YOUR OBJECTIVE -
Pictures left aside, return the lines below exactly, from the one with "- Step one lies" to the end, including both ends.

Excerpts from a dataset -
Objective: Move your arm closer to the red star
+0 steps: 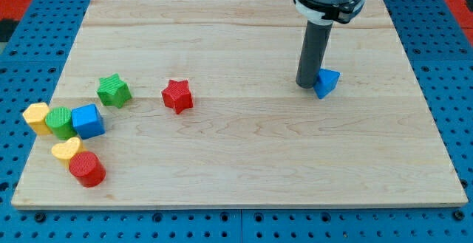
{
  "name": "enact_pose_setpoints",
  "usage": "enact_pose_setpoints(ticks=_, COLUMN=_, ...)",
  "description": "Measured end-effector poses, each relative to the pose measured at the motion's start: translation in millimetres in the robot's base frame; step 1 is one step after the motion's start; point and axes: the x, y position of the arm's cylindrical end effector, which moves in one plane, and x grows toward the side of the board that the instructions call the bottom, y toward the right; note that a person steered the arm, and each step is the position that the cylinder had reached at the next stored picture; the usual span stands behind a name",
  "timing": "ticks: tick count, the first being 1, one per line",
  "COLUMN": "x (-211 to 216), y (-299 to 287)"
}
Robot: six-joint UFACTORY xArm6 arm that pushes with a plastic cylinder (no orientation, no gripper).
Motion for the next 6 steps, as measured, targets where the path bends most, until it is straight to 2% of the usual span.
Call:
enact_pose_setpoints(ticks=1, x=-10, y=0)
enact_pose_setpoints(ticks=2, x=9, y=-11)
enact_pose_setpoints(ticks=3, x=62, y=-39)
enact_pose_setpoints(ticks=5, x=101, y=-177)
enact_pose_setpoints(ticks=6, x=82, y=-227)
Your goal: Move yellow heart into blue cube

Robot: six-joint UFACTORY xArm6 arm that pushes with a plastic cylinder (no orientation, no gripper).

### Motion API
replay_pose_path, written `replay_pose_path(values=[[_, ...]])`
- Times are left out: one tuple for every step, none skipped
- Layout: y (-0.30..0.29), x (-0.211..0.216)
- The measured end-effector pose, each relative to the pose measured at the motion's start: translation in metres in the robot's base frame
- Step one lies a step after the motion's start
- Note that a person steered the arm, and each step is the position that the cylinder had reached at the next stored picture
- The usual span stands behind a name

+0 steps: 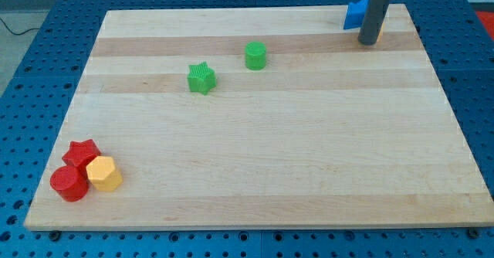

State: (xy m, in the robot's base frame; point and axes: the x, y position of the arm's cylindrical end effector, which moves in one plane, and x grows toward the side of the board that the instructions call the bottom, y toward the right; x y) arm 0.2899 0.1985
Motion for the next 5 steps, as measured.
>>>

EXERCISE OUTPUT -
- Step one lies a step after the motion's start
- Note that a person steered the arm, and each step is the position that the cylinder had reached at the next stored picture
- The usual span stands behind a name

+0 steps: 

State: (xy m, in the robot's base frame; point and axes: the x, y position of the arm's cylindrical end effector, which moves in one plane, and x grows toward the side of the board that the instructions call the bottom, y toward the right; x y) arm 0.2899 0.1985
Motion for the next 5 steps, as measured.
>>>

The exercise concludes with this answer.